Mark has gotten a fair bit of media coverage this time around. Over the course of his trip, Mark will be phoning in to CBC Radio every two weeks for an interview with the local Saskatchewan program, Blue Sky. The week before leaving, Mark did a radio interview with Blue Sky. That interview was aired last Tuesday (June 17th) and you can listen to the interview here (Real Audio file). His next interview will air tomorrow, Tuesday, June 24th between 12 and 1 pm. If I'm lucky, I'll remember to turn on CBC radio and listen this time. If not, hopefully it shows up in their archive. You can hear the interview for yourself at 540 am anywhere within about 500 km of Watrous, 94.1 FM in Saskatoon, and many other local frequencies. For those of you outside of Saskatchewan, or for those who, like me, don't have a functioning radio, you can listen online.
Here is a schedule of his CBC radio interviews as pasted from his blog:
|Tuesday June 24th||Between 12 - 1 pm |
|Tuesday July 8th||Between 12 - 1 pm|
|Tuesday July 24th||Between 12 - 1 pm|
|Tuesday August 5th||Between 12 - 1 pm|
|Tuesday August 19th||Between 12 - 1 pm|
His June 24th interview is now available online. Find it here.
Mark also did an interview with the Saskatoon Sun which appeared in my mailbox this weekend. It was a full page article with a picture of Mark in his canoe sitting alongside the boathouse dock. I'd like to provide a link to an online version but it doesn't appear to be available anywhere. Mark also did an interview with the PA Herald which appeared a week and a half ago. You can read it here. He was also planning on doing an interview with the La Ronge Northerner prior to launching.

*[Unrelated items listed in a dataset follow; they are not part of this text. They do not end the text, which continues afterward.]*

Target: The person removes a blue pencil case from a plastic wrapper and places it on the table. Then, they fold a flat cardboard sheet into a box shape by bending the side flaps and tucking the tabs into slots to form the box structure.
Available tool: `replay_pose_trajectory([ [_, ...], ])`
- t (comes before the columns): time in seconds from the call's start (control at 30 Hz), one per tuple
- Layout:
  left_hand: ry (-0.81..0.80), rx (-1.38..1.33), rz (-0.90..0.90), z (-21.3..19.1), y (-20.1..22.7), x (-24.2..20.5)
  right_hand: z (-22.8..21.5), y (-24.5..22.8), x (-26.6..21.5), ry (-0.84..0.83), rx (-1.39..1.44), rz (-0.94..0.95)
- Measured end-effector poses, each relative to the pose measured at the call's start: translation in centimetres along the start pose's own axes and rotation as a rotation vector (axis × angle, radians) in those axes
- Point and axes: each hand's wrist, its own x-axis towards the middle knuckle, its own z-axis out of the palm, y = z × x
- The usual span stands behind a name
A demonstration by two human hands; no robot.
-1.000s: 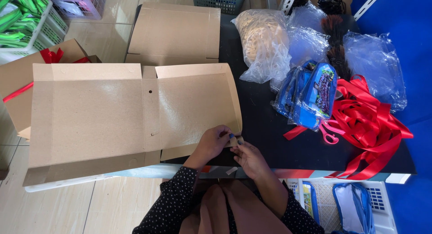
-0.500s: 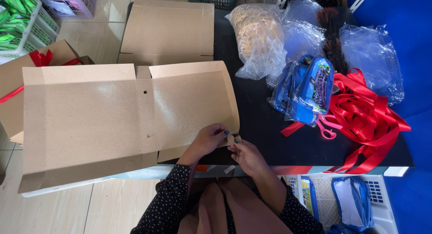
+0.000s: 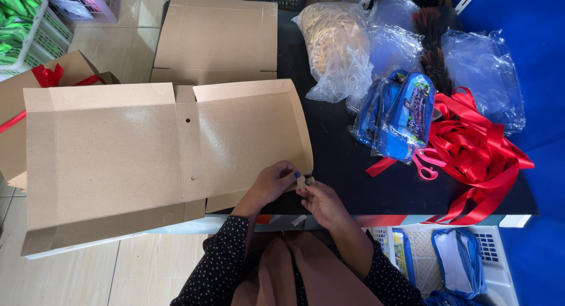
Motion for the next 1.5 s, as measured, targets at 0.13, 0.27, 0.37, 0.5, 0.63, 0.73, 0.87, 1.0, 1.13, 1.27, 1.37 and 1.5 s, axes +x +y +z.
replay_pose_trajectory([
  [0.13, -0.016, 0.016, -0.025, 0.1, -0.2, 0.1, 0.6, -0.4, -0.6, -0.008, 0.009, 0.0],
  [0.27, -0.034, 0.02, -0.038, -0.1, 0.3, -0.2, 0.6, -0.3, -0.6, 0.001, 0.02, -0.01],
  [0.37, -0.08, 0.075, -0.062, -0.4, 1.6, -1.0, 0.6, -0.4, -0.6, -0.012, 0.0, -0.016],
  [0.5, -0.104, 0.099, -0.079, -0.5, 2.2, -1.7, -0.5, 0.6, 0.6, -0.012, -0.052, -0.052],
  [0.63, -0.125, 0.102, -0.097, -0.6, 2.0, -1.9, -1.3, 1.4, 1.4, 0.0, -0.113, -0.082],
  [0.73, -0.115, 0.152, -0.081, -0.8, 2.2, -2.6, -0.8, 0.9, 1.1, 0.003, -0.115, -0.082],
  [0.87, -0.107, 0.18, 0.02, -0.1, 3.4, -4.0, -1.3, 1.2, 1.6, 0.008, -0.105, -0.068],
  [1.0, 0.007, 0.422, 0.164, 1.3, 3.2, -4.5, 1.5, -0.6, -0.5, 0.025, -0.1, -0.055],
  [1.13, 0.077, 0.366, 0.167, 1.4, 3.8, -5.2, 1.6, -1.1, -0.7, 0.018, -0.076, -0.038],
  [1.27, 0.116, -0.033, -0.001, 1.6, 0.8, -3.3, 0.0, 0.2, 0.7, 0.03, -0.056, -0.032],
  [1.37, 0.129, -0.073, -0.003, 2.0, -0.9, -2.0, 0.0, 0.5, 0.8, 0.036, -0.059, -0.061],
  [1.5, 0.092, -0.045, 0.009, 1.9, 0.3, -2.4, 0.0, 0.6, 0.7, 0.061, -0.052, -0.076],
])
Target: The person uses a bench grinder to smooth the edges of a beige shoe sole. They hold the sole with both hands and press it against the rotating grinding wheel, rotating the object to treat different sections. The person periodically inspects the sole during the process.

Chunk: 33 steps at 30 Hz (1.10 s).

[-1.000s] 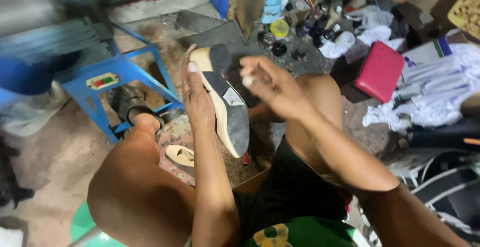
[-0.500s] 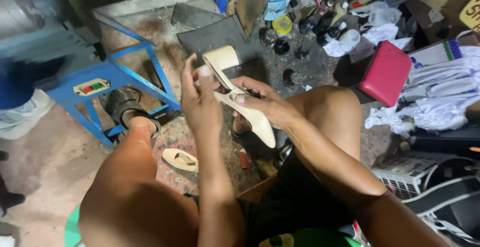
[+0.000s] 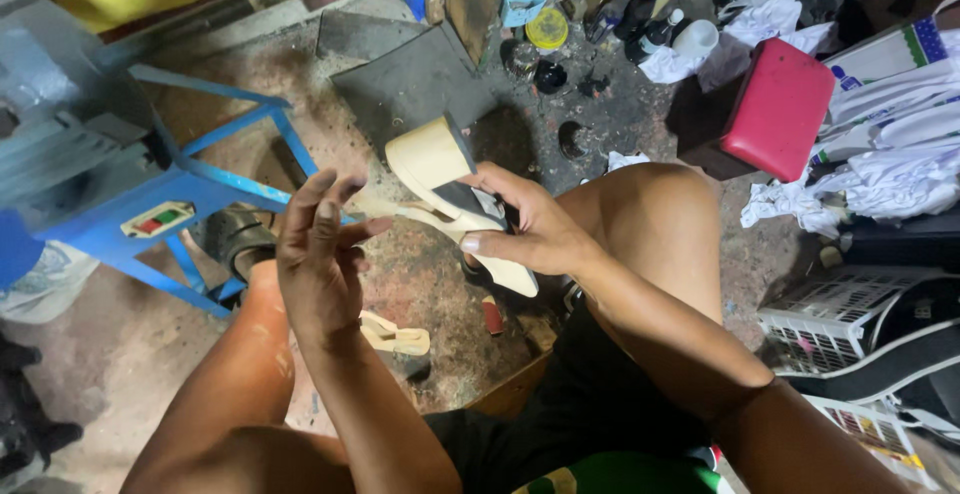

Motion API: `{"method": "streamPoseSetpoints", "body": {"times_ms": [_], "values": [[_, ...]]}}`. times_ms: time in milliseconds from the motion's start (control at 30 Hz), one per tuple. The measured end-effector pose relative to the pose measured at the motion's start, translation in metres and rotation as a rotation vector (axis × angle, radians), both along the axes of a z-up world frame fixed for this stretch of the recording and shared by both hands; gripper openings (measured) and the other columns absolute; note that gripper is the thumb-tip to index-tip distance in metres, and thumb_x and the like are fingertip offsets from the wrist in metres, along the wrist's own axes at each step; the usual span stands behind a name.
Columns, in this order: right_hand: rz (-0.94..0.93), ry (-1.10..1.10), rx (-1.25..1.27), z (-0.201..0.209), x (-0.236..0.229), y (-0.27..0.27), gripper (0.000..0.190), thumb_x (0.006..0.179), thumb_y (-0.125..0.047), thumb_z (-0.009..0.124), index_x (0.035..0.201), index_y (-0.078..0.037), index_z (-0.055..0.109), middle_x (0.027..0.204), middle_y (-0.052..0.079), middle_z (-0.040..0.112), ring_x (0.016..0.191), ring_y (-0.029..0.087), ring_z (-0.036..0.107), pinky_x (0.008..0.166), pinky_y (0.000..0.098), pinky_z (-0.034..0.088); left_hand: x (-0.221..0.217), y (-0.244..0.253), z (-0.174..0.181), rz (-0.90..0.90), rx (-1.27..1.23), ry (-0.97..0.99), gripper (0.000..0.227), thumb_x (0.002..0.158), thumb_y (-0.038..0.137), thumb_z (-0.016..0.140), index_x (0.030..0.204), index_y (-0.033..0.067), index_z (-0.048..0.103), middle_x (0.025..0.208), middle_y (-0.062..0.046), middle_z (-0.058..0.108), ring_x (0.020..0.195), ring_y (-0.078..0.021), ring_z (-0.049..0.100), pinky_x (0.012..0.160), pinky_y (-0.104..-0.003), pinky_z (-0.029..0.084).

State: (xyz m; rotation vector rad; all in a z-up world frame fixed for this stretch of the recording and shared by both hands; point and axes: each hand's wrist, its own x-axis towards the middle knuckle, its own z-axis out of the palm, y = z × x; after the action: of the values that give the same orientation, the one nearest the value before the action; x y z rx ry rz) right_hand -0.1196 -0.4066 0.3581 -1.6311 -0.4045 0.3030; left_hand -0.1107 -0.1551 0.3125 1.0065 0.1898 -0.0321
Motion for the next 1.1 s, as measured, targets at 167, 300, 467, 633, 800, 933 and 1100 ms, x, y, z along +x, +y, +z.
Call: {"method": "streamPoseSetpoints", "body": {"times_ms": [167,300,467,633,800,933,1100], "values": [[0.013,-0.079,-0.025,0.005,-0.003,-0.005,0.051,0.094,-0.014,0.076,0.139,-0.001,0.057,0.121,0.005,0.066,0.112,0.01,0.058,0.1,0.0263,0.048,0.009,-0.006,-0.026,0.142,0.198,0.047,0.024,0.107,0.027,0.061,0.116,0.0062,0.07,0.069,-0.001,0.059,0.05,-0.0031,0.038,0.043,-0.018,0.028],[0.014,-0.04,0.0,0.012,-0.006,-0.003,0.057,0.094,-0.018,0.075,0.143,0.0,0.054,0.129,0.007,0.065,0.122,0.013,0.058,0.109,0.0282,0.045,0.012,-0.01,-0.044,0.171,0.302,0.16,0.03,0.107,0.034,0.059,0.107,0.0063,0.07,0.064,0.002,0.055,0.052,-0.0025,0.043,0.044,-0.018,0.031],[0.024,-0.041,-0.005,0.011,-0.008,-0.003,0.059,0.093,-0.02,0.075,0.145,0.0,0.055,0.13,0.007,0.065,0.123,0.015,0.06,0.11,0.0301,0.047,0.019,-0.003,-0.091,0.302,0.208,0.28,0.032,0.103,0.038,0.06,0.107,0.0073,0.067,0.071,0.001,0.061,0.052,-0.0036,0.038,0.043,-0.019,0.025],[-0.009,0.02,-0.017,0.005,-0.005,-0.004,0.059,0.092,-0.017,0.074,0.145,0.001,0.053,0.133,0.009,0.062,0.128,0.017,0.056,0.11,0.031,0.043,0.035,0.039,-0.177,0.693,-0.246,0.428,0.035,0.1,0.038,0.059,0.123,0.0109,0.057,0.106,-0.001,0.058,0.083,-0.0105,0.049,0.071,-0.027,0.035],[-0.092,0.434,0.157,-0.008,-0.004,0.01,0.052,0.092,-0.018,0.07,0.14,-0.003,0.057,0.112,0.01,0.069,0.089,0.018,0.069,0.074,0.03,0.057,0.059,0.109,-0.254,0.811,-0.451,0.335,0.051,0.098,0.04,0.055,0.14,0.0129,0.046,0.143,-0.005,0.051,0.115,-0.019,0.054,0.102,-0.038,0.043],[-0.115,0.575,0.232,-0.025,-0.007,0.023,0.05,0.092,-0.015,0.069,0.139,-0.004,0.054,0.109,0.01,0.067,0.082,0.015,0.069,0.066,0.028,0.058,0.053,0.139,-0.281,0.59,-0.355,-0.15,0.062,0.1,0.04,0.056,0.151,0.008,0.04,0.159,-0.01,0.046,0.137,-0.0234,0.053,0.118,-0.041,0.041],[-0.146,0.672,0.258,-0.042,-0.005,0.036,0.049,0.091,-0.017,0.07,0.135,-0.003,0.054,0.105,0.01,0.067,0.078,0.017,0.069,0.059,0.0301,0.059,0.089,0.147,-0.294,0.619,-0.494,-0.011,0.036,0.102,0.04,0.063,0.12,0.0122,0.05,0.12,-0.004,0.053,0.108,-0.018,0.056,0.101,-0.037,0.045]]}}
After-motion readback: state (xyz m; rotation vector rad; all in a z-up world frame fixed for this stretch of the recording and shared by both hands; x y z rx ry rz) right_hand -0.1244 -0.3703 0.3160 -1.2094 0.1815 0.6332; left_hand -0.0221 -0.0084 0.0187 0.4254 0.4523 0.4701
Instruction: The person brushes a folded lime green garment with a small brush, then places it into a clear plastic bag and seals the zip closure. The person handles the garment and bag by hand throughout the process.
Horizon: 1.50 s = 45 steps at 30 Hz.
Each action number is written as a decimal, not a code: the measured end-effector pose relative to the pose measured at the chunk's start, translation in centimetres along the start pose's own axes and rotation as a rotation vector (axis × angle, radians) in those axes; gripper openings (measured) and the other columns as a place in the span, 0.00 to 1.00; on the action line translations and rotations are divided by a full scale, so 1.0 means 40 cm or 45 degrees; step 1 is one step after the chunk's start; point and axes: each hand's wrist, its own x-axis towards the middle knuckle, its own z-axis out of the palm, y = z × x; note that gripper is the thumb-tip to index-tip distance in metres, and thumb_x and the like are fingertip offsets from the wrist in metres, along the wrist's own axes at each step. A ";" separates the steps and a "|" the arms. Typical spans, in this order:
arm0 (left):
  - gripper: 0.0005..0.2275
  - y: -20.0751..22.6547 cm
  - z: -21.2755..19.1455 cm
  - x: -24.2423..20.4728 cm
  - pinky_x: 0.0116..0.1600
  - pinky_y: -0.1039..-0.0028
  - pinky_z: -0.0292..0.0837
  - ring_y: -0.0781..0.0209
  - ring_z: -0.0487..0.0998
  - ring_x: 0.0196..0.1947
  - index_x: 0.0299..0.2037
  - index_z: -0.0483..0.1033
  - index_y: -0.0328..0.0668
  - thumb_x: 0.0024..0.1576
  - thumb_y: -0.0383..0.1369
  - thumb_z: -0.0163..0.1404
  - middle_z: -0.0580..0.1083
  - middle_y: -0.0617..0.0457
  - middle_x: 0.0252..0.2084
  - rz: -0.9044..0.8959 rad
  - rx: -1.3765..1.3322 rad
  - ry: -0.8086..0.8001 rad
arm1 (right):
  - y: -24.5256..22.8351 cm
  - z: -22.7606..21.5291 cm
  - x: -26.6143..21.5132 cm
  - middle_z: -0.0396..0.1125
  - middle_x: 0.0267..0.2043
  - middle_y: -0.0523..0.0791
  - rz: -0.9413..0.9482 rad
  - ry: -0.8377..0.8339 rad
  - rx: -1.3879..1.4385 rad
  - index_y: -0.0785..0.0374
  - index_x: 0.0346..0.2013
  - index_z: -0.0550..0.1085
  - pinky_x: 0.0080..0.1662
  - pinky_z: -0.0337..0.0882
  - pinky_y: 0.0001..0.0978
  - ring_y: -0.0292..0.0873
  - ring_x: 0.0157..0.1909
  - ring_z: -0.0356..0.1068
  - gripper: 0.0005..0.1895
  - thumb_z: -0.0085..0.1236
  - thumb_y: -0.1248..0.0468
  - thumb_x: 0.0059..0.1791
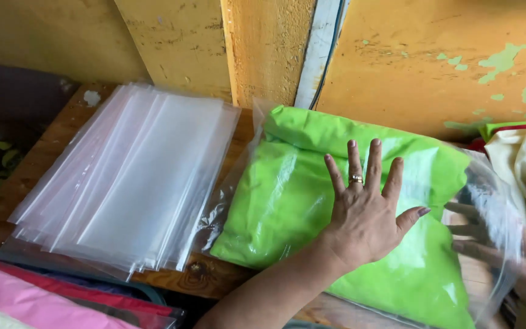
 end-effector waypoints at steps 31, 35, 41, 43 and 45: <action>0.34 -0.058 -0.082 0.054 0.61 0.29 0.23 0.28 0.35 0.68 0.68 0.44 0.43 0.55 0.56 0.19 0.38 0.34 0.70 -0.134 -0.048 -0.625 | 0.545 0.022 0.157 0.58 0.61 0.51 0.059 -0.068 0.411 0.67 0.61 0.58 0.60 0.61 0.41 0.47 0.60 0.60 0.33 0.47 0.73 0.40; 0.35 -0.014 -0.141 0.023 0.63 0.39 0.20 0.32 0.24 0.67 0.68 0.35 0.44 0.53 0.54 0.25 0.27 0.39 0.70 -0.086 -0.209 -0.909 | 0.378 0.043 0.041 0.63 0.53 0.53 0.219 0.090 0.307 0.71 0.53 0.65 0.53 0.63 0.40 0.48 0.53 0.64 0.27 0.52 0.78 0.38; 0.30 0.024 -0.182 0.005 0.62 0.34 0.22 0.28 0.29 0.68 0.63 0.50 0.38 0.56 0.50 0.36 0.36 0.33 0.69 0.035 -0.136 -0.847 | 0.223 -0.044 -0.047 0.70 0.45 0.54 0.363 0.346 0.188 0.73 0.45 0.72 0.46 0.67 0.38 0.47 0.45 0.68 0.18 0.56 0.77 0.40; 0.26 0.003 -0.174 0.025 0.63 0.33 0.19 0.29 0.30 0.68 0.59 0.57 0.36 0.57 0.47 0.36 0.40 0.33 0.69 -0.029 -0.068 -0.808 | 0.157 0.036 0.000 0.69 0.46 0.52 0.347 0.381 0.195 0.71 0.46 0.72 0.46 0.67 0.38 0.46 0.46 0.67 0.18 0.55 0.74 0.41; 0.25 -0.035 -0.125 0.057 0.64 0.31 0.28 0.26 0.45 0.66 0.56 0.64 0.38 0.60 0.48 0.28 0.53 0.33 0.64 -0.199 0.199 -0.707 | 0.090 0.142 0.034 0.68 0.48 0.51 0.347 0.427 0.206 0.70 0.48 0.71 0.47 0.67 0.38 0.45 0.46 0.66 0.18 0.54 0.71 0.43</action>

You can learn more about Mark Lafontaine and his epic journey from his website (www.wildpaddler.com), including a map of the route. Mark has also been keeping a blog where he detailed some of the construction of his custom-designed expedition canoe and other aspects of preparation for the trip (wildpaddler.blogspot.com).
By the way, I got a chance to paddle his new canoe for a couple of minutes two weeks ago. Although I was only in it briefly, it felt very nice. I had just come out of the canoe club's Swift Osprey (mentioned in a previous post), so Mark's canoe felt rock solid in terms of stability. It was tougher to turn, but not bad. The narrow beam at the gunwales made paddling very easy. Of course, it had no load in it so it wasn't a real good test. I expect that upon Mark's return he'll have a clearly defined set of goals to achieve in the next canoe he builds, characteristics he likes and others he wants to improve upon.
Update: Mark ended up suffering physical and equipment problems. These issues (I'm not clear on what problems he encountered), forced him to turn around when he was well into Manitoba and retrace part of his route in order to get himself out. I believe area forest fires were also a concern and could have prevented rapid egress had he proceeded farther.